Het Netwerk Kwaliteitsontwikkeling GGz is eind 2013 opgericht als samenwerkingsverband tussen koepelorganisaties van behandelaars in de ’brede ggz’, patiëntenorganisaties, ggz-zorginstellingen en zorgverzekeraars. Hun gezamenlijk doel: de kwaliteit van de ggz bevorderen en de geestelijke gezondheidszorg toegankelijk en betaalbaar houden. De gezamenlijke ontwikkeling van kwaliteits- standaarden staat daarbij voorop.
Prof. dr. Aart Schene: ’In de jaren 90 zijn we begonnen met de ontwikkeling van richtlijnen. Aanvankelijk monodisciplinair, zodat er verschillende richtlijnen ontwikkeld werden door huisartsen, psychologen en psychiaters, vervolgens multidisciplinair. Maar dat pakket van richtlijnen was nog niet dekkend voor het geheel van de ggz. Daarom hebben we in de afgelopen vier jaar tevens ziektespecifieke zorgstandaarden en generieke modules ontwikkeld, waarin naast de actuele evidence ook de visie van patiënten en familieleden een plaats kreeg.’
Piet Kruizinga: ’Ik vind het in algemene zin een positieve ontwikkeling. Het maken van kwaliteitsafspraken dwingt beroepsgroepen samen met cliënten en patiënten na te denken over de optimale zorg. Er bestaan vaak nogal wat verschillende opvattingen. Daar is op zich niets op tegen, als je maar met elkaar de interactie aangaat en probeert tot consensus te komen.’
’Zorginstellingen en zorgverleners raken steeds meer doordrongen van het belang van goede afspraken over kwaliteit’, zegt dr.

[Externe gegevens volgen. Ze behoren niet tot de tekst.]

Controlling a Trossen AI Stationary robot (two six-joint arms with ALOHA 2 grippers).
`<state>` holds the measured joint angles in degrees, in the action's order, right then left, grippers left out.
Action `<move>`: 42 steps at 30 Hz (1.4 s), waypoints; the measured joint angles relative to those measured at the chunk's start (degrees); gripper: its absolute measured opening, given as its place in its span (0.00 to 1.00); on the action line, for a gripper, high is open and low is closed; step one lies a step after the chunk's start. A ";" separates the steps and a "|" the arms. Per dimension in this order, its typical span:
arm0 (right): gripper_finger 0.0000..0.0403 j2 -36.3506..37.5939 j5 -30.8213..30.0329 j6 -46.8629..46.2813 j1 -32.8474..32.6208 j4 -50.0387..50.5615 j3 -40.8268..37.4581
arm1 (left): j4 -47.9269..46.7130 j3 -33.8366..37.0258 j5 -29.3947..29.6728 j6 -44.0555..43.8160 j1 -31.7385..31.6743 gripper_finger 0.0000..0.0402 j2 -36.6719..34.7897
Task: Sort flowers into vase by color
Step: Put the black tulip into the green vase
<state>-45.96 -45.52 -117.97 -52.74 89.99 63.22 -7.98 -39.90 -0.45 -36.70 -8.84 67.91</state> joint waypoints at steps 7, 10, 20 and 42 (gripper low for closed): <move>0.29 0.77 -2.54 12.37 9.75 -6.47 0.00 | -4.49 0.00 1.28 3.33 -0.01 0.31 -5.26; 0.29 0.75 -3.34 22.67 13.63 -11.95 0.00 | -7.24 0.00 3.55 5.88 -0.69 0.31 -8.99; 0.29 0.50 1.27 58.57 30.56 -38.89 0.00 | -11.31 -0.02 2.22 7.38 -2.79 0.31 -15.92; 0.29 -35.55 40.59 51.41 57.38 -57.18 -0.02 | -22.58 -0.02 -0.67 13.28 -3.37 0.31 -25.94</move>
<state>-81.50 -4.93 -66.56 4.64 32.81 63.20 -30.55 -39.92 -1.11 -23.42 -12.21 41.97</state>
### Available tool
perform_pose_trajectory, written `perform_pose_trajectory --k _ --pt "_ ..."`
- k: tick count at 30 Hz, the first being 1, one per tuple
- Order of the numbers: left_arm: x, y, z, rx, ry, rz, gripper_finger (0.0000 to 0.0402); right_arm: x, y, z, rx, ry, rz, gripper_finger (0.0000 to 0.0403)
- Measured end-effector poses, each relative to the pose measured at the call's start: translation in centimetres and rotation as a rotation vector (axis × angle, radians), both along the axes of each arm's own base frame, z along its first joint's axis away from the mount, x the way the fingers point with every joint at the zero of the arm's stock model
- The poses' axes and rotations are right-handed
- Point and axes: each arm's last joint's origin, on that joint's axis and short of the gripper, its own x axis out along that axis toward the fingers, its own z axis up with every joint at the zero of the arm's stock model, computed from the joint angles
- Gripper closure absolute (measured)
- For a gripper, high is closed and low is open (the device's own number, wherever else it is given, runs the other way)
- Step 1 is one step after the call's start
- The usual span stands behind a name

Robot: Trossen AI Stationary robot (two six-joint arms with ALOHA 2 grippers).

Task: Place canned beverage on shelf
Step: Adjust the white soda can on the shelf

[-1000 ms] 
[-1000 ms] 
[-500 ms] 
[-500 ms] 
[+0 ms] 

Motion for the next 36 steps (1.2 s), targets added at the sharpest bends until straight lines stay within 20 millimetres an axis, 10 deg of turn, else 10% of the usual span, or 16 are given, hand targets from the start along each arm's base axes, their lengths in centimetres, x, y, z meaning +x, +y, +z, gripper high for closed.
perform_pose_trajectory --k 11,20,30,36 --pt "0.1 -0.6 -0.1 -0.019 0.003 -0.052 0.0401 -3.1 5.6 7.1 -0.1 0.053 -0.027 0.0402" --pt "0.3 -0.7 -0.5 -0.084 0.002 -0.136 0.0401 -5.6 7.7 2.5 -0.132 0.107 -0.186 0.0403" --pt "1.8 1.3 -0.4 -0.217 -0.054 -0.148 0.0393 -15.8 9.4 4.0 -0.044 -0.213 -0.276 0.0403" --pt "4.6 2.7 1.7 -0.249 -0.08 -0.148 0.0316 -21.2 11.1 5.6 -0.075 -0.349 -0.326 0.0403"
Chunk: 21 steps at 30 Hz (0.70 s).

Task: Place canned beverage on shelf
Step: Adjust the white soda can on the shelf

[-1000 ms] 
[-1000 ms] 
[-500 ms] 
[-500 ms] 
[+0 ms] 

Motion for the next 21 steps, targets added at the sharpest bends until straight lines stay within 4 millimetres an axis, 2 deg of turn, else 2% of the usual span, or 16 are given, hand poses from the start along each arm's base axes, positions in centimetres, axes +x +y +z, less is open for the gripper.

Bertine Lahuis. Namens de NVvP heeft zij zitting in het bestuur van het Netwerk. ’Kwaliteitsafspraken hebben nu wettelijke status. Ze worden uiteindelijk vastgelegd in het register “Zorginzicht” van het Zorginstituut Nederland. Het is nadrukkelijk de bedoeling dat deze kwaliteitsstandaarden ontwikkeld worden in een tripartiet overleg, met zorgverleners, patiënten en zorgverzekeraars. Dat is dan ook de aanpak geweest bij de ontwikkeling van de zorgstandaarden en generieke modules ggz. Daarin zijn naast de wetenschappelijke evidence ook de voorkeuren van patiënten meegenomen.’


De zorgstandaarden en generieke modules alsmede een groeiend aantal implementatie-instrumenten, zijn te vinden op www.kwaliteitsontwikkelingggz.nl. Informatie voor patiënten komt op www.thuisarts.nl. De informatie over psychische aandoeningen wordt daar aangepast op grond van de nieuwe standaarden en modules.


Prof. dr. Aart Schene is afdelingshoofd psychiatrie in het Radboudumc Nijmegen en onafhankelijk voorzitter van de Agendaraad van het Netwerk Kwaliteitsontwikkeling GGz.


Piet Kruizinga is voorzitter van de Centrale Cliëntenraad bij GGZ Centraal en was betrokken bij de ontwikkeling van de generieke module Ouderenpsychiatrie.


Dr. Bertine Lahuis is kinder- en jeugdpsychiater en voorzitter van de raad van bestuur van Karakter. Vanuit het bestuur van de NVvP heeft zij zitting in het bestuur van het Netwerk Kwaliteitsontwikkeling GGz.